Navigating source module
Source module provides external source properties and ingest specifications for building metadata environments and onboard of data.
Available object grids in descending hierarchical order: source hierarchy | sources | entities | fields provide information and configurable properties appropriate to that level.
Select the desired object grid and navigate to or hover over object rows of interest to display tooltips. To access the level below the current grid (for example if in source drill-down to entity level) select the (view) icon. For details about the various object levels and search and filter options refer to Discover: navigation and properties.
Source module: Source hierarchy
Source hierarchy is the highest parent object level. Multiple sources can be added to source hierarchies.

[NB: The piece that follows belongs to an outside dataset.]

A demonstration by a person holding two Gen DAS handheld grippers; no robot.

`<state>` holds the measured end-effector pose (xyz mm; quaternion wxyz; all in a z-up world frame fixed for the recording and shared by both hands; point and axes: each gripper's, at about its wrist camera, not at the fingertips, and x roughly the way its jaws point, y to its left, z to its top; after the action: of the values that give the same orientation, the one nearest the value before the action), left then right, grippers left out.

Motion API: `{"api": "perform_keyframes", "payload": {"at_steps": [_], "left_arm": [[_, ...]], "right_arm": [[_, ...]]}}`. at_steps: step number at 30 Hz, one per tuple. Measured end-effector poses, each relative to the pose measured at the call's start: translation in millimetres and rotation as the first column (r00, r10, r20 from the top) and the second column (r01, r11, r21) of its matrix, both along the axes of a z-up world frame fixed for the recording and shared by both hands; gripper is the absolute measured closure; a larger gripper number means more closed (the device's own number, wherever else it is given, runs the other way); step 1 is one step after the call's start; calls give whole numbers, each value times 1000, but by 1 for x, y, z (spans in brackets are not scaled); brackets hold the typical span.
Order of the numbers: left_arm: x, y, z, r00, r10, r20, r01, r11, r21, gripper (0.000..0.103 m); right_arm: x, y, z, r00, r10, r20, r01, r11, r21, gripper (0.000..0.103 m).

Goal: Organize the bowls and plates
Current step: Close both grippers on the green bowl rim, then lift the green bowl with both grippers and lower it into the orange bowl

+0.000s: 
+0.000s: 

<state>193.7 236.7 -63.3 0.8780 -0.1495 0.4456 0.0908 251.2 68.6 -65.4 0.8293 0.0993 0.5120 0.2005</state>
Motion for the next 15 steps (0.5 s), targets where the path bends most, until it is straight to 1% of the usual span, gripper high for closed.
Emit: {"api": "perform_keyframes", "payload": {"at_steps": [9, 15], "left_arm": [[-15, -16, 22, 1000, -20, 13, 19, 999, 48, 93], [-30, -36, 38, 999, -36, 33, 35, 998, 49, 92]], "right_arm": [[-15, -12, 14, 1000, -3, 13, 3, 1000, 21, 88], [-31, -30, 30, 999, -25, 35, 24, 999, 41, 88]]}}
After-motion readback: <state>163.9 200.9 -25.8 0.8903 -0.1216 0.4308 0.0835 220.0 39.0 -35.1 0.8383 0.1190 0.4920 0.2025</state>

Source hierarchies can also be nested within other source hierarchies by selecting (edit) icon on the source hierarchy to be nested and selecting a parent hierarchy to nest it under.

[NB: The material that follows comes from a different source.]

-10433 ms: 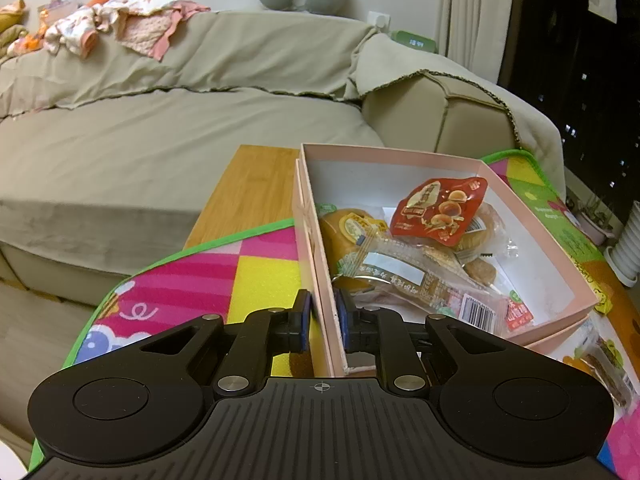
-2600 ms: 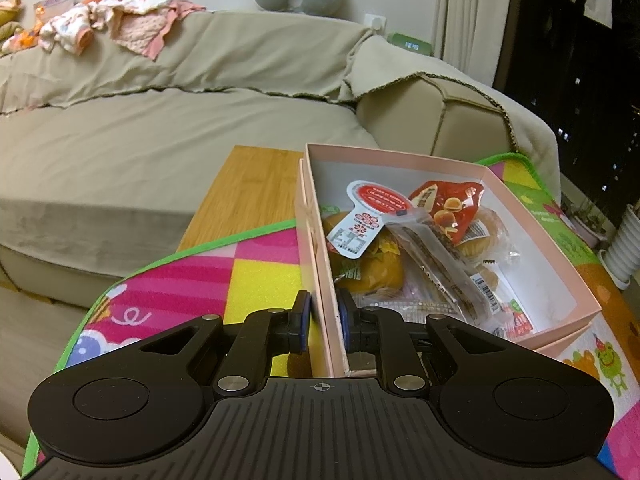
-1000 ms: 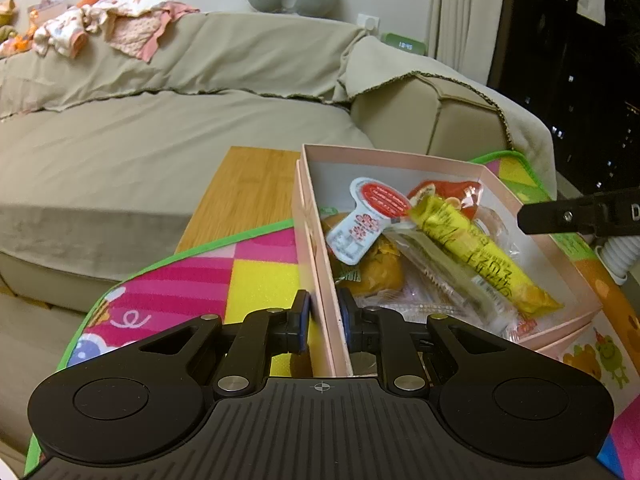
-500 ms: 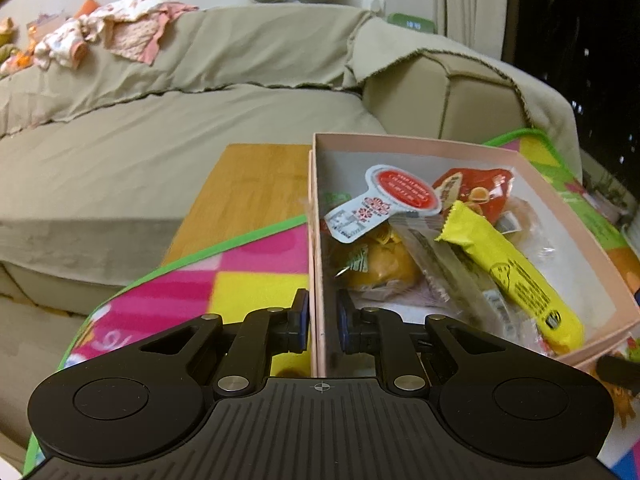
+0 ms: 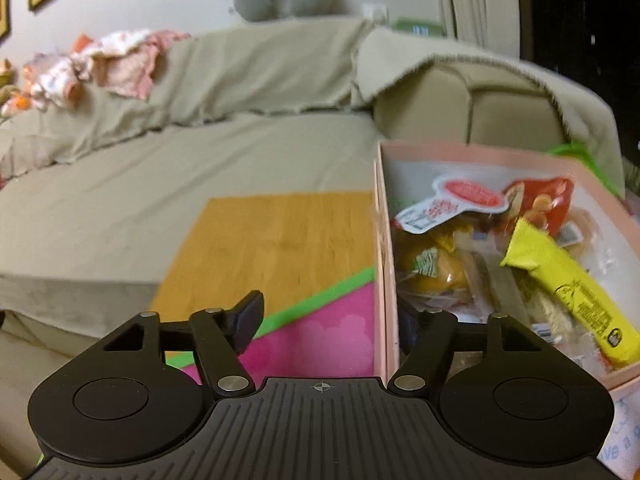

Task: Organize objects

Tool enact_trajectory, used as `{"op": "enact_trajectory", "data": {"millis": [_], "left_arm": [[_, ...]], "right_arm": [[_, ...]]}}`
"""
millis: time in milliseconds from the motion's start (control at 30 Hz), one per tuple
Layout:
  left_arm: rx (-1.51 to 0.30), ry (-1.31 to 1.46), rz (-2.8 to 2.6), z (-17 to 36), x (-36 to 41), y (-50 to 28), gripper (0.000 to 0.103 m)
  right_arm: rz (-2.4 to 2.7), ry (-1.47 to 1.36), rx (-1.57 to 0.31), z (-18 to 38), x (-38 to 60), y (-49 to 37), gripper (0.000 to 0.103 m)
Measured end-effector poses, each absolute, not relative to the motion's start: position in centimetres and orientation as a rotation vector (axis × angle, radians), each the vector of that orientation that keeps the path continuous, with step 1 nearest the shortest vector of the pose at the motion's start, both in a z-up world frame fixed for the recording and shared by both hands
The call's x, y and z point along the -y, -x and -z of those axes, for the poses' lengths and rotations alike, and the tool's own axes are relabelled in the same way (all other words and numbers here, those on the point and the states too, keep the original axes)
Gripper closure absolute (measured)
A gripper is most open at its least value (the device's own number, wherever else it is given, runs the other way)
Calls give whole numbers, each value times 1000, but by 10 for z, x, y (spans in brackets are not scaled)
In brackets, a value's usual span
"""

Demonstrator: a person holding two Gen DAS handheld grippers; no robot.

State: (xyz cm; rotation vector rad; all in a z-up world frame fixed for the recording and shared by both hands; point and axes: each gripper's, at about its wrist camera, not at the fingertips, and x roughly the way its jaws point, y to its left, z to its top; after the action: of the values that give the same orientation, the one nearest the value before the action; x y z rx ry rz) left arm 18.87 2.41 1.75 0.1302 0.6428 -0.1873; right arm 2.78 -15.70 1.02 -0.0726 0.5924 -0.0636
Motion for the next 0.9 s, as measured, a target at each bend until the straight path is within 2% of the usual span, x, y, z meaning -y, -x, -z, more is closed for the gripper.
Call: {"op": "enact_trajectory", "data": {"millis": [33,133,333,533,667,900], "left_arm": [[-617,-126,194,-20,-27,-182,31],[-547,-134,211,-32,-35,-157,30],[-460,-157,183,-62,-47,-70,33],[-612,-144,278,-25,-43,9,33],[-659,-121,282,-5,-35,22,33],[-617,-111,231,1,-33,32,32]], "right_arm": [[71,58,-591,-11,160,-22,13],[79,19,-588,-15,167,1,0],[56,-76,-689,-13,163,46,0],[40,-22,-728,8,133,70,0],[69,-6,-745,16,127,71,0],[170,-86,-673,23,139,76,0]]}}
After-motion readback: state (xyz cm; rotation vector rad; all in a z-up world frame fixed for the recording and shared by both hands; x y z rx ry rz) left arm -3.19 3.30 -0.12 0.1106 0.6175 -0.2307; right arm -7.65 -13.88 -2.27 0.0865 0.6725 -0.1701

To create a new Source Hierarchy:
- Select Source Hierarchy button, source hierarchies display
- Select + Create Hierarchy from bottom of panel
- Enter Name for new source hierarchy in popup.
- Save
Source module: Source information
In the source grid, drill in to see entities within the source by selecting (view) icon on each row.
To access Details by object-level select the (view and edit) icon. Note that disabled greyed-out fields cannot be edited. Editable Source General Information fields include: Name, Business Name, Business Description, Tags, and Source Hierarchy (that can be selected from dropdown).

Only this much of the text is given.